The first published suggestion for using liquid crystal materials
for display came in 1963 from Richard Williams and George Heilmeier
at the David Sarnoff Research Center, RCA's laboratory in Princeton,
New Jersey. Heilmeier (1936-) went on to head a group at the
lab--including Nunzio Luce, Louis Zanoni, Joel Goldmacher, Joseph Castellano
and Lucian Barton--to investigate the use of liquid crystal displays
for a "TV-on-a-wall" concept, a dream of David Sarnoff
himself.
The digital time display was developed in order to market the LCD in a
commercial product.
The challenge was to find a liquid crystal that would provide
a display at room temperature, and by 1968 the RCA group had a
display based on the dynamic scattering mode (DSM) of liquid crystals.
But at the same time it was clear that large-screen LCD TVs were many years
off, and the group set its sights on displays that could be incorporated
more immediately in commercial products.
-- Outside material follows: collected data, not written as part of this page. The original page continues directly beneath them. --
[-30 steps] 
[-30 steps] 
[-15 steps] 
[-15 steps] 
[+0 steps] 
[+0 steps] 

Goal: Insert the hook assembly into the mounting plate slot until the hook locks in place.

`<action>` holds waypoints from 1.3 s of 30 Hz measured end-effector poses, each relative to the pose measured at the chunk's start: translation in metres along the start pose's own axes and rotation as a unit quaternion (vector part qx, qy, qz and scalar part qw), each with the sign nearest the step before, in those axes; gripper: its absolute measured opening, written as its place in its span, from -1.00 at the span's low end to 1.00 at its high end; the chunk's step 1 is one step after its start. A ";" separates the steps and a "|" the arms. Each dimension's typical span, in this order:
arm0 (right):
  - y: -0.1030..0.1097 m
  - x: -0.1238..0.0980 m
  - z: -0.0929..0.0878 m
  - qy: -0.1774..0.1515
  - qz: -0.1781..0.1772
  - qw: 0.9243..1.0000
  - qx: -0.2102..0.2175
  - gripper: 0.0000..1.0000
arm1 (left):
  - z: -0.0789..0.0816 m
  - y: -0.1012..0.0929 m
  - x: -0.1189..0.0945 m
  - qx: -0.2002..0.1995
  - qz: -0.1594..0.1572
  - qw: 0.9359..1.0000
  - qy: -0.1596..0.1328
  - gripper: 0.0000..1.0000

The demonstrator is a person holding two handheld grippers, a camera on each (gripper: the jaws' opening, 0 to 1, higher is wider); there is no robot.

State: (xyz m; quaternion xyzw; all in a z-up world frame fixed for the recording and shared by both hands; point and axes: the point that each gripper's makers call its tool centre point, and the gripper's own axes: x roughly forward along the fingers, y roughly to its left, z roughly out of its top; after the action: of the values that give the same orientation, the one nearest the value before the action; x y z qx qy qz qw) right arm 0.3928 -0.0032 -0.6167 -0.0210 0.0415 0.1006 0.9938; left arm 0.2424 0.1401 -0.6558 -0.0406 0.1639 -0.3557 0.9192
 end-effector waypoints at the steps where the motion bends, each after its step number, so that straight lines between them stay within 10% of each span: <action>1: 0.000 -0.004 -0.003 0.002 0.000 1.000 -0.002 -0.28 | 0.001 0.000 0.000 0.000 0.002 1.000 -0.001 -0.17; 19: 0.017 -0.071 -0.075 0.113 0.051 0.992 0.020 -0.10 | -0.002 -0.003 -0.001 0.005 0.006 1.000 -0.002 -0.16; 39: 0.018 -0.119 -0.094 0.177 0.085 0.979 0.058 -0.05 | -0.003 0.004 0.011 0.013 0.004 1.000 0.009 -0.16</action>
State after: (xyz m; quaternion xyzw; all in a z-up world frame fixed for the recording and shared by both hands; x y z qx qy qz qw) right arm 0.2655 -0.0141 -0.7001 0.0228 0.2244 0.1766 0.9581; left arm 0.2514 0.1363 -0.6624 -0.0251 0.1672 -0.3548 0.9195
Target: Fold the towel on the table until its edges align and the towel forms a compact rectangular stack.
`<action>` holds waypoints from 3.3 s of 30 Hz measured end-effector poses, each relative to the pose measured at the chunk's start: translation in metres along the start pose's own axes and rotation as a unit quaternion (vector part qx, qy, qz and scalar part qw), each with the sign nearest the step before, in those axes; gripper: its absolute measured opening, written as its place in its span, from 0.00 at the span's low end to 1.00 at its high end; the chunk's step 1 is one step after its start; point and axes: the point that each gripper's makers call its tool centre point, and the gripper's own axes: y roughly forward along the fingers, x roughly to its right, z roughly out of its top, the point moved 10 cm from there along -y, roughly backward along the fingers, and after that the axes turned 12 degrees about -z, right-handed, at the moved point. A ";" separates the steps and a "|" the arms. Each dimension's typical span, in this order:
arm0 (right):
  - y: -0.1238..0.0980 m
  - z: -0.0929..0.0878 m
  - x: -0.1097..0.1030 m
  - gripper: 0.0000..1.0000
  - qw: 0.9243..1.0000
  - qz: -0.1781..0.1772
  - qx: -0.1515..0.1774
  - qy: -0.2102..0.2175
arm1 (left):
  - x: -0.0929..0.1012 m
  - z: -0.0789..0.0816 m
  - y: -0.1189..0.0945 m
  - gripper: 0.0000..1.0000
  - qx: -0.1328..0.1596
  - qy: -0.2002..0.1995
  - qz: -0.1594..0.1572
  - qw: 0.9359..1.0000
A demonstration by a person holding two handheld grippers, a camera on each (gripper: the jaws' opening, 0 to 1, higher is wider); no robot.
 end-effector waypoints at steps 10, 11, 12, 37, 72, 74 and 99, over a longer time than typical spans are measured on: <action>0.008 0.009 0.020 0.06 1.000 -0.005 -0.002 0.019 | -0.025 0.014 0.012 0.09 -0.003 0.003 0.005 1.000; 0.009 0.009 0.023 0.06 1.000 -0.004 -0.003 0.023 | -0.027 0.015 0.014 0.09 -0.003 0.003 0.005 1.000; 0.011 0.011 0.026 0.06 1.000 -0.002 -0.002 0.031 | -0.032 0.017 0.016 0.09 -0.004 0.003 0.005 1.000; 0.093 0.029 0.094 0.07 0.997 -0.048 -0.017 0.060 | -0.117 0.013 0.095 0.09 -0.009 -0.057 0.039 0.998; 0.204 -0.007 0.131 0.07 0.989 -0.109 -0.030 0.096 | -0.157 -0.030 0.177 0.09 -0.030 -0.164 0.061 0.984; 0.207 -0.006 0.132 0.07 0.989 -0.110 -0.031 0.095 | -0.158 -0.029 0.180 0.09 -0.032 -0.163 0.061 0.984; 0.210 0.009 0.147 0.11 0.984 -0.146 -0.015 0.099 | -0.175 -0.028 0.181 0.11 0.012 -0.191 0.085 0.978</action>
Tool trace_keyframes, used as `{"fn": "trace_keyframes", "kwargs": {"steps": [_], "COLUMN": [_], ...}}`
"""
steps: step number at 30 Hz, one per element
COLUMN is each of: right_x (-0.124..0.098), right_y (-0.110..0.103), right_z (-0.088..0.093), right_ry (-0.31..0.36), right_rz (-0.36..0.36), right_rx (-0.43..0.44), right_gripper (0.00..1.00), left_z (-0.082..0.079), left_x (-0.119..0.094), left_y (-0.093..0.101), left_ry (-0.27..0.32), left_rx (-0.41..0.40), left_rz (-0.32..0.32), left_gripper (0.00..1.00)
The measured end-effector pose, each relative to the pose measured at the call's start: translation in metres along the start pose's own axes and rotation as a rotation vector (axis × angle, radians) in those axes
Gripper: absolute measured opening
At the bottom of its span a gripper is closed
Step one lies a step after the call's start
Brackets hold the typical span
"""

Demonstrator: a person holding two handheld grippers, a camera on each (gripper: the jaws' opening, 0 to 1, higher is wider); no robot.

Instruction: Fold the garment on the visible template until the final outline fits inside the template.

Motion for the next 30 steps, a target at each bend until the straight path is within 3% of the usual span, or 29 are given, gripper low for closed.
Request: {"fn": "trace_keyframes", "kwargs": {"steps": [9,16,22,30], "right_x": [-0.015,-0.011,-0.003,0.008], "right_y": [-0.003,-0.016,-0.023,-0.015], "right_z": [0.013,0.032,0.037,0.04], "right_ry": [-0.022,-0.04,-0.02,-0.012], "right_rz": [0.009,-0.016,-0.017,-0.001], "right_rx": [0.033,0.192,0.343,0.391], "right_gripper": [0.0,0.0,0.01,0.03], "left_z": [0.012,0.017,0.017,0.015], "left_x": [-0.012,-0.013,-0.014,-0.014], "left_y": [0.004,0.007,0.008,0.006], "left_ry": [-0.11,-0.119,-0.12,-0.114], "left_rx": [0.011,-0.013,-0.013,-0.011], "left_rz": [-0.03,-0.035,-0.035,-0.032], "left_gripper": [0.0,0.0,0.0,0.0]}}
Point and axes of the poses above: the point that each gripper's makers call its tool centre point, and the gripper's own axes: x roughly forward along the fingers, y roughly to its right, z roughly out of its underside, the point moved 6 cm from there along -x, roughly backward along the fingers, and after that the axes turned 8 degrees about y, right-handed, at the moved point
A number of the RCA pioneers
left to form Optel Corporation, in Princeton, New Jersey, where they perfected
techniques for the manufacture of LCD displays and digital watches. Beginning in 1970, Optel designed and produced LCD watches for several watch companies. Optel later marketed LCD watches under its own name.
In the dynamic scattering liquid crystal display, an electrical charge is
applied which rearranges the molecules so that they scatter light. These early
DSM displays proved unsatisfactory, suffering from relatively high power
consumption, limited life, and poor contrast. An improved liquid crystal display was invented in 1969 by James Fergason at Kent State University based on the twisted
nematic field effect.
Today the LCD is the most common digital watch display.
In the early 1970s LCD watches were in competition with LEDs for the electronic
digital watch market. By 1977 consumers came to prefer LCDs over LEDs.